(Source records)
------------------------

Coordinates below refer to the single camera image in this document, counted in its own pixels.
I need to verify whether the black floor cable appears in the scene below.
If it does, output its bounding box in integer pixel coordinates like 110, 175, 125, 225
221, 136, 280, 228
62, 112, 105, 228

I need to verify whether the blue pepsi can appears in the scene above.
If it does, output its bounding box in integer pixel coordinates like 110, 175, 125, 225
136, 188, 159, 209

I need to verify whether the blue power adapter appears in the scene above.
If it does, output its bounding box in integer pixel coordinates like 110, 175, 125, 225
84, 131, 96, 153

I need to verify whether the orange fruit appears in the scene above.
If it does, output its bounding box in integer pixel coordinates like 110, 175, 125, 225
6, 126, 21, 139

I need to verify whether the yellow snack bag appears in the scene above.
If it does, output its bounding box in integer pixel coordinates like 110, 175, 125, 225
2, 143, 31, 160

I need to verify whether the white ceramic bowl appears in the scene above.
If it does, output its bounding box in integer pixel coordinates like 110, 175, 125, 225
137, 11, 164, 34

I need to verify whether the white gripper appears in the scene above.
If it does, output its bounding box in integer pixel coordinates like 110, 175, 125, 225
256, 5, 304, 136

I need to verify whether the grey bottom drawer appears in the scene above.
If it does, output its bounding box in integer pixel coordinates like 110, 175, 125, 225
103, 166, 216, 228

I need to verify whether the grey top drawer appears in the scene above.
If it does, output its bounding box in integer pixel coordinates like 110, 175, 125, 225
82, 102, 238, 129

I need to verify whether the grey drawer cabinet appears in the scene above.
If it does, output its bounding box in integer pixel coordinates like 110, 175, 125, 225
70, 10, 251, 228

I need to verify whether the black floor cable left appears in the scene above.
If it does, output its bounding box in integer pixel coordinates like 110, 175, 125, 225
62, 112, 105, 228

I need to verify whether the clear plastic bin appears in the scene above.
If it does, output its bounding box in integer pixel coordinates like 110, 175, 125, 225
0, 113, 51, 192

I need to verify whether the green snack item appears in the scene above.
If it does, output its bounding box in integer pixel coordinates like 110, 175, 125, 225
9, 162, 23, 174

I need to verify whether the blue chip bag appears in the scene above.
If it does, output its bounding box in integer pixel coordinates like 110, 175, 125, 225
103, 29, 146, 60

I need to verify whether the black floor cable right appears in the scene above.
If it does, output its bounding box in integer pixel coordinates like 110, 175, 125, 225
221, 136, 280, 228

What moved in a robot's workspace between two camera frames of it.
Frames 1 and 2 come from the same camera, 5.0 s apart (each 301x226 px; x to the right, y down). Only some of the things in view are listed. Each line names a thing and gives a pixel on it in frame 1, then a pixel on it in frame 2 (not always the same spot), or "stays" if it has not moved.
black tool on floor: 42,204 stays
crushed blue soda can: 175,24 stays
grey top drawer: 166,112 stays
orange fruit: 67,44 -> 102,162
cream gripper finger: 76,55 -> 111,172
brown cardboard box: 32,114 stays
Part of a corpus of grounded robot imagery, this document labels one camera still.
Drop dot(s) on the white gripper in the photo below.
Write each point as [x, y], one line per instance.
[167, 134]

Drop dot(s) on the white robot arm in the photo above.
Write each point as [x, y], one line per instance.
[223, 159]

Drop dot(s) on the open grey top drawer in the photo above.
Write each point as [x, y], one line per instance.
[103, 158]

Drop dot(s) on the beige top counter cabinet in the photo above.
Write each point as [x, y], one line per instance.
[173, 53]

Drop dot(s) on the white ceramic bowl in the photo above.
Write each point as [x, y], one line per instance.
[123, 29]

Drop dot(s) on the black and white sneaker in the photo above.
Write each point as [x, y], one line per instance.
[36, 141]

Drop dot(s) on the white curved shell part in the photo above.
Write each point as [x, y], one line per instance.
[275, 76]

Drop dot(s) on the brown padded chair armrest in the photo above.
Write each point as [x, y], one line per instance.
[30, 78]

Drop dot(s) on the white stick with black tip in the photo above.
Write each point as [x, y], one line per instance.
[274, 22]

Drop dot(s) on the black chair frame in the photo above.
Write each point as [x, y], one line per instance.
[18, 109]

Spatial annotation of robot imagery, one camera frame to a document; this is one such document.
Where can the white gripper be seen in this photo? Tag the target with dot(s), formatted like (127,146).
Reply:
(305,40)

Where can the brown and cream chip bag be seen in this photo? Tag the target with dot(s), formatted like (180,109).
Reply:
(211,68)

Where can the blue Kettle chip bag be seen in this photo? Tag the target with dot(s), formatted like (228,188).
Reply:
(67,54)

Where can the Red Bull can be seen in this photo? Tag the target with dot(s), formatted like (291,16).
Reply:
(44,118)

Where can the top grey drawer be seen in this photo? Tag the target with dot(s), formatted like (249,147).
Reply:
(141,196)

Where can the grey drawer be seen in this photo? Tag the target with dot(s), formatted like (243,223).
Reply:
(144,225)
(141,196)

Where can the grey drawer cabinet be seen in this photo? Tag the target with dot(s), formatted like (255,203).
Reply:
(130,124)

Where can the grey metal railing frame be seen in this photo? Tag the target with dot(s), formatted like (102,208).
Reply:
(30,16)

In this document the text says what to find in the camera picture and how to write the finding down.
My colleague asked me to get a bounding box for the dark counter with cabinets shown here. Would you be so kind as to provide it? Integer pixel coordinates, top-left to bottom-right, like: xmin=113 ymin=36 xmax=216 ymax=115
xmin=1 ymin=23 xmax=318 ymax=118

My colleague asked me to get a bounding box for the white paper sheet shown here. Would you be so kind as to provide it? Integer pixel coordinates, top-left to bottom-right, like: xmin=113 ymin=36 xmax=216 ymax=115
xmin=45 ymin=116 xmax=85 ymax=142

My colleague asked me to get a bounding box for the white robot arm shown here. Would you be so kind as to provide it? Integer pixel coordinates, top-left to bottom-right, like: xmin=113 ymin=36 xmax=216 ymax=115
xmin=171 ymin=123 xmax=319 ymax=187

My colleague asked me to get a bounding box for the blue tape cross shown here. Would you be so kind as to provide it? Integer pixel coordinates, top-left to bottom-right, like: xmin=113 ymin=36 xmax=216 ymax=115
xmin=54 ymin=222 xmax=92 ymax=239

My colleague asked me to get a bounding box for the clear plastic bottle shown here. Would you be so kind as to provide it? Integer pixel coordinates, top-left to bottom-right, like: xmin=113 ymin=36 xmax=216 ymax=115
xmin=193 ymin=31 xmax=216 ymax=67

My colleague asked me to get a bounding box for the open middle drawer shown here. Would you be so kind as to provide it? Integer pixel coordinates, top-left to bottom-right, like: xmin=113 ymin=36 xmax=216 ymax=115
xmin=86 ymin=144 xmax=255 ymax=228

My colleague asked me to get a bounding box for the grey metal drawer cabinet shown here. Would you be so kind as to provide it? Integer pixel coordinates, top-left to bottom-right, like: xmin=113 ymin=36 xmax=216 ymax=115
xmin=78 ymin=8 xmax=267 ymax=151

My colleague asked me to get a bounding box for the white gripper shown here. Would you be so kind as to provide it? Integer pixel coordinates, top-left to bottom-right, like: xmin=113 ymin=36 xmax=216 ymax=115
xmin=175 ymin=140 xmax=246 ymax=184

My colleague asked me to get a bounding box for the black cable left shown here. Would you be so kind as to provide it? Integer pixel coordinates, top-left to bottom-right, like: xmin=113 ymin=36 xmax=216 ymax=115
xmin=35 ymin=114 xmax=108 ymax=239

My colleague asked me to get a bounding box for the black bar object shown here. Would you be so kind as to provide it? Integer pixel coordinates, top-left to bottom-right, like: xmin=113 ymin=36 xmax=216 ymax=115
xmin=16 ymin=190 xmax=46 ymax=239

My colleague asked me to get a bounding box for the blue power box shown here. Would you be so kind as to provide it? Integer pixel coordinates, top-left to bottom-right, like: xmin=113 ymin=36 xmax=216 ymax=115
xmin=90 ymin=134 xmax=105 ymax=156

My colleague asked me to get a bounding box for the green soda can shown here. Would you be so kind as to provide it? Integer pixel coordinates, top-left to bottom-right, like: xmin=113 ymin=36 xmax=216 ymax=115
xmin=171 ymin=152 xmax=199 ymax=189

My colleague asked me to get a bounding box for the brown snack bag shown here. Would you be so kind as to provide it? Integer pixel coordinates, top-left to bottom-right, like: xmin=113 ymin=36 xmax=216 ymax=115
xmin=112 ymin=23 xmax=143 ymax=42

------------------------

● **Task requirements**
Return exactly the lines above from the line that has "I need to verify whether the blue pepsi" through the line that has "I need to verify whether the white ceramic", inclusive, and nothing else.

● **Your solution**
I need to verify whether the blue pepsi can appears in the scene above.
If it does, output its bounding box in integer pixel coordinates like 110, 175, 125, 225
136, 188, 159, 209

I need to verify whether the blue power adapter appears in the scene above.
If it does, output its bounding box in integer pixel coordinates like 110, 175, 125, 225
84, 131, 96, 153

I need to verify whether the orange fruit appears in the scene above.
If it does, output its bounding box in integer pixel coordinates like 110, 175, 125, 225
6, 126, 21, 139

I need to verify whether the yellow snack bag appears in the scene above.
If it does, output its bounding box in integer pixel coordinates like 110, 175, 125, 225
2, 143, 31, 160

I need to verify whether the white ceramic bowl appears in the scene above.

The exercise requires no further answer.